▶ **About this exercise**
Locate the line that contains "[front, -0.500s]". Copy it and every following line through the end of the records, exactly, and include nothing else.

▶ **Extracted records**
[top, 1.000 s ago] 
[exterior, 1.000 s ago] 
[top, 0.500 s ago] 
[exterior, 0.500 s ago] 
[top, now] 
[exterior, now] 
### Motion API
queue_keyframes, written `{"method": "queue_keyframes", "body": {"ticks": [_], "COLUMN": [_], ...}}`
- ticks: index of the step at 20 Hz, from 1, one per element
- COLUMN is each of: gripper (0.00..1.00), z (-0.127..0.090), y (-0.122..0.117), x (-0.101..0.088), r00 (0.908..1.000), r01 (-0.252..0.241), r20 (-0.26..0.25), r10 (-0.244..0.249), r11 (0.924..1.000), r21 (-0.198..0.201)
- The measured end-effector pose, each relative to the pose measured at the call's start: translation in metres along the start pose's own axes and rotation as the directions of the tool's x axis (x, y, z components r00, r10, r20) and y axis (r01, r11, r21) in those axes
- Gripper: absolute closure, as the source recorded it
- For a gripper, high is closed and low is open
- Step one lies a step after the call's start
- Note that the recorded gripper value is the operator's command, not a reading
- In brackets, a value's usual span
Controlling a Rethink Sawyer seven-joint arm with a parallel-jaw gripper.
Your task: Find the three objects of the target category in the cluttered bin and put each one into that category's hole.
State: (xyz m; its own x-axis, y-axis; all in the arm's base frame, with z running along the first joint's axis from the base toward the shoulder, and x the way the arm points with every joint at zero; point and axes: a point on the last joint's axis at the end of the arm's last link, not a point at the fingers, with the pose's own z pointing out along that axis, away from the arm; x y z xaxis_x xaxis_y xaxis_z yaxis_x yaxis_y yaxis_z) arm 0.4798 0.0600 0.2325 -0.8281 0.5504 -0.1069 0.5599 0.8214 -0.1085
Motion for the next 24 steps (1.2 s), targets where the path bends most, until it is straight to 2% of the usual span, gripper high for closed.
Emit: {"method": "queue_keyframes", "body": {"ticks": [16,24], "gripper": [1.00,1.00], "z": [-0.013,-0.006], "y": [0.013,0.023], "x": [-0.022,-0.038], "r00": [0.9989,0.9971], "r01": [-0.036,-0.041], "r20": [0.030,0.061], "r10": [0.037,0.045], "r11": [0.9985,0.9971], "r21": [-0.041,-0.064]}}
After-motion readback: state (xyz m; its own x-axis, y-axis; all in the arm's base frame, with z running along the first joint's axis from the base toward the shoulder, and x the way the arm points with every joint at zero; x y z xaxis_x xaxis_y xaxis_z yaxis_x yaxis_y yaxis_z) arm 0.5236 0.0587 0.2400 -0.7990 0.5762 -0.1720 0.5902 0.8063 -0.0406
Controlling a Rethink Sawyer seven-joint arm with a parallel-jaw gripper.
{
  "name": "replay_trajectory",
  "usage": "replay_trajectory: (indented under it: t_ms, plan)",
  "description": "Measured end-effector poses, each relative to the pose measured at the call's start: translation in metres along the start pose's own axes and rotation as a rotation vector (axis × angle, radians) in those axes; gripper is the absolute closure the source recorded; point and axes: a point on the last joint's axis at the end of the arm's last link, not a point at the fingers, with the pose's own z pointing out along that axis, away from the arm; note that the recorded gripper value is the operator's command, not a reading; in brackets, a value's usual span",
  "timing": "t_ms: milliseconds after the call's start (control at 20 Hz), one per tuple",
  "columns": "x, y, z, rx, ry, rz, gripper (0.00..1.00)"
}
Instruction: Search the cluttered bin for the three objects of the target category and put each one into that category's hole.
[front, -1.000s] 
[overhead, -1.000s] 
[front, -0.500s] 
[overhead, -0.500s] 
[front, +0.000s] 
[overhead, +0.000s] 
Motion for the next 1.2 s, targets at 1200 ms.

▶ **Final answer**
[front, -0.500s] 
[overhead, -0.500s] 
[front, +0.000s] 
[overhead, +0.000s] 
Motion for the next 1.2 s, targets at 1200 ms.

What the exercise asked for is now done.